[EXTRACTED ENTRIES — start]

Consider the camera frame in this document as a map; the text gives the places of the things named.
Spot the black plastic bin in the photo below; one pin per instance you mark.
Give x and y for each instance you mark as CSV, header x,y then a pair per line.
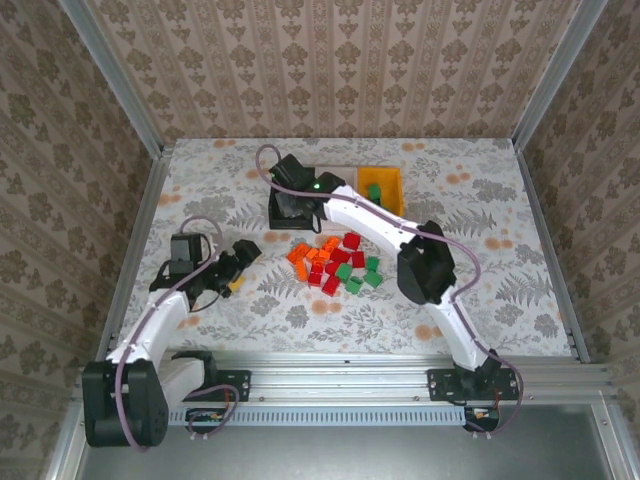
x,y
292,225

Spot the aluminium table side rail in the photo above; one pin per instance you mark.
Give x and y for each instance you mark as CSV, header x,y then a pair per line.
x,y
137,250
542,225

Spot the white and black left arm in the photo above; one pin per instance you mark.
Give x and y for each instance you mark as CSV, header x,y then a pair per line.
x,y
157,327

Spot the aluminium frame post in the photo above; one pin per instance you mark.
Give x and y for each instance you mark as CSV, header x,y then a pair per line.
x,y
556,75
115,75

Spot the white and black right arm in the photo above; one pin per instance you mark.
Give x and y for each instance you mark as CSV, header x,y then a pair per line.
x,y
370,220

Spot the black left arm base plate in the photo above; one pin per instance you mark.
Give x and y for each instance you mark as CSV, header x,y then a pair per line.
x,y
235,385

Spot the yellow-orange plastic bin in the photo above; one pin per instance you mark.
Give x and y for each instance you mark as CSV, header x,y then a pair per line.
x,y
387,177

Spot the red lego brick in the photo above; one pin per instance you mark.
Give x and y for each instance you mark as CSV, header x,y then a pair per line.
x,y
340,256
351,240
358,259
318,265
332,268
316,278
331,284

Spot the aluminium lower frame bar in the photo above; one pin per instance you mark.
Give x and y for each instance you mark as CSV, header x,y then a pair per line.
x,y
616,440
67,440

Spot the orange lego brick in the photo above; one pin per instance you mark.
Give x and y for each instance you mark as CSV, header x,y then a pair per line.
x,y
315,254
301,270
332,244
297,252

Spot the wide aluminium frame rail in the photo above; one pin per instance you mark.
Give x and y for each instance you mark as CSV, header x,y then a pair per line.
x,y
340,380

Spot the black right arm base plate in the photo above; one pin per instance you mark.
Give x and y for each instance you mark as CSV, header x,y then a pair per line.
x,y
442,385

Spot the grey metal sheet panel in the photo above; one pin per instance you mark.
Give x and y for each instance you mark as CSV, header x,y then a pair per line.
x,y
340,455

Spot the floral patterned table cover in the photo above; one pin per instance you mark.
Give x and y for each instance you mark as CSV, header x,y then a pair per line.
x,y
350,325

[EXTRACTED ENTRIES — finish]

Return all lines in the entries above that carry the word "frame".

### WRITTEN ANSWER
Consider the camera frame in this document as a map; the text gives the places of the things named.
Spot the aluminium frame post in the photo above; one pin per instance you mark.
Spot the aluminium lower frame bar in the photo above; one pin per instance you mark.
Spot the wide aluminium frame rail in the photo above; one pin per instance you mark.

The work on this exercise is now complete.